Through a fluke of timing, “Philomena” — since it’s Oscar season, most people are just calling it “the Judi Dench movie” — opens in Boston theaters the same day as Alexander Payne’s “Nebraska.” Both are road movies and voyages of self-discovery; both feature senior citizens seeking resolution with the aid of younger characters. Both are very, very good.

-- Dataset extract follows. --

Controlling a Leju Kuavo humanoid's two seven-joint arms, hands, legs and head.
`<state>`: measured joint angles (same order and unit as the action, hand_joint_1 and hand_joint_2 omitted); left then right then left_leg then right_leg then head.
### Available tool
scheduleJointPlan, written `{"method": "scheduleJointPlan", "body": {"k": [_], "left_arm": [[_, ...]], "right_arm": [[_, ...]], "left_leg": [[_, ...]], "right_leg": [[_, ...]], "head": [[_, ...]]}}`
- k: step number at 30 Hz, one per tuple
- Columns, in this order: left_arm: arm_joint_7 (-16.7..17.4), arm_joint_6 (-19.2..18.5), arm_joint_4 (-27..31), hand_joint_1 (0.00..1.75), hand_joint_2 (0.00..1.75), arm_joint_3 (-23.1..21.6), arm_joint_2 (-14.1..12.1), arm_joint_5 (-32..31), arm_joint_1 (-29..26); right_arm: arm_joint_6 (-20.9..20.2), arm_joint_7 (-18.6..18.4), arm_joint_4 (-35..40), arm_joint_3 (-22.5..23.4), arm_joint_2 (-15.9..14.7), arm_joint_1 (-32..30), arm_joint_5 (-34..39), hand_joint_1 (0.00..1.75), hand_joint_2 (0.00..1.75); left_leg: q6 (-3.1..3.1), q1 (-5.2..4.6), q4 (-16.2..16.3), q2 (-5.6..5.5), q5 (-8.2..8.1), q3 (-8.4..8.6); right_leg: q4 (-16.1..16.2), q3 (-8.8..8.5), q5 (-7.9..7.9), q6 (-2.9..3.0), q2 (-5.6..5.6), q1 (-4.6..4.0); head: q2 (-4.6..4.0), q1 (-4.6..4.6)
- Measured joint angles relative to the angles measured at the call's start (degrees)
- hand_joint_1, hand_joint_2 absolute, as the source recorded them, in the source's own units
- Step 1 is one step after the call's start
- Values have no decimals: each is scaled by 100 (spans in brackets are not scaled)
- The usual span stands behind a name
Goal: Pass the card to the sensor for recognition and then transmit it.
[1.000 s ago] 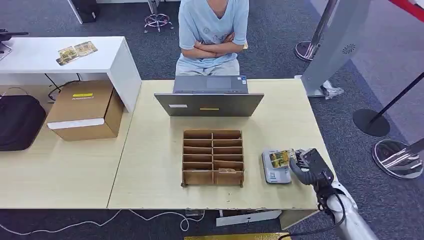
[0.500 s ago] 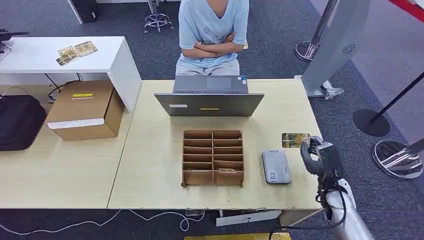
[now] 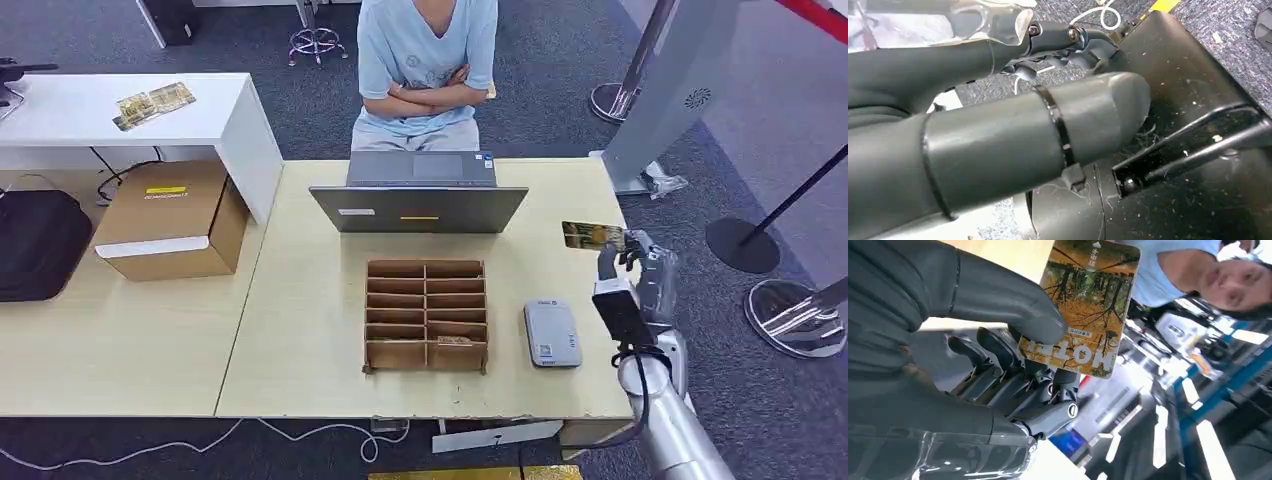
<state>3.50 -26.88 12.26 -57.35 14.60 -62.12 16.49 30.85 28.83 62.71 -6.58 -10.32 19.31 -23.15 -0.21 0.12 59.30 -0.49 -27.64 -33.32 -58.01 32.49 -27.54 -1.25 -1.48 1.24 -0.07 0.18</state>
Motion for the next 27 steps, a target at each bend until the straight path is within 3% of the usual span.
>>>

The crowd-pleaser is “Philomena,” though, and I say that not to judge “Nebraska” the better or worse movie but simply to note that it’s a spikier affair, one that keeps its distance from its characters until late in the game. Payne’s film is exactly the sort of artsy, ironic confection that would be treasured by Martin Sixsmith (Steve Coogan), the upper-class journalist in “Philomena” who is hired by Dench’s title character. This is why she doesn’t initially trust him, and neither does the movie they’re in.
Instead, “Philomena” gets us to side with a plain-spoken woman as she attempts to get to the bottom of a monstrous injustice. The movie is based on a true story, and more closely than usual for this sort of thing. In the early 2000s, when she was in her 70s, Philomena Lee (Dench) opened up to her daughter (Anna Maxwell Martin) about the son she had given birth to in 1950s Ireland, about the Magdalene laundry in which she and other unwed teenage mothers were forced to work for years, and about the nuns who sold the girls’ babies to adoptive parents in other countries.
Appalled, the daughter contacts Martin, an experienced newspaperman who has just been bounced out of a high-level government communications job and is looking for his next big gig. Philomena’s is the sort of weepy human-interest story the journalist would normally scorn, but something about her grabs at him, and, besides, he needs the work. The reporter and the retired nurse embark on a mission to find her long-lost son, despite a wall of silence at the Sean Ross Abbey in Roscrea, County Tipperary, and adoption records that have conveniently been lost in a fire.
There’s a lot I could tell you about where “Philomena” goes from there, but that wouldn’t be fair, since the twists and turns in this story are so astounding that they couldn’t be made up. I will say there’s a trip to America, which gives Martin and Philomena a chance to understand each other better, and it’s that relationship, with its undercurrents of trust, respect, and greater forgiveness, that’s at the heart of a movie whose emotional pull seems to grow with each new revelation.
The scandal of the Magdalene laundries, a collusion of the Irish government and Catholic Church that for 200 years imprisoned “sinning” girls — the last closed in 1996 — has been dealt with in plays, novels, and movies. Peter Mullan’s 2002 film “The Magdalene Sisters” is probably the acknowledged classic on the subject. “Philomena” assumes we know the historical basics and focuses on one woman’s tragedy. Curiously, the more the pair discover about the journey of Philomena’s son — the more the colossus of institutional lies and cruelty comes into view — the more furious the callow reporter becomes and the more serene the mother. At the core of this movie is a notion of Christian charity to shame organized religion.
Coogan (“24 Hour Party People,” “Hamlet 2”) co-wrote the script and co-produced the movie and clearly sees this as a chance to move beyond his established persona as a hyperarticulate comic cad. In this he’s successful: The movie’s Martin Sixsmith is a worldly man gradually and gratefully humbled by a simple woman, and much of the more obvious comedy in “Philomena” comes from the journalist’s hoity-toity notions about art and life being debunked by an aging nurse who likes to read pulp romances.
Yet the movie steers clear of sentimentality at every turn, in part because the story’s preposterous and true, in part because director Frears (“The Queen”) is a pro who knows exactly when and when not to get soggy, and mostly because Dench walks a perfect tightrope of feeling and astringency. We’re used to Big Performances from this actress: Queen Elizabeth I; Iris Murdoch, the unbalanced teacher of “Notes on a Scandal.” What’s most shocking about Philomena is her ordinariness, and what’s ultimately most moving is her faith in that ordinariness — that the crime committed by her church and country didn’t separate her from humanity but only made her part of it.
It’s up to Martin to voice the outrage he and we feel, and “Philomena” has some highly satisfactory scenes of invective hitting its intended targets. Yet everyone here understands that’s a sideshow and that the real drama is of a woman wronged again and again and caring only about the thing that matters: her child and what became of him. “Philomena” is a tearjerker of rare honesty and craft.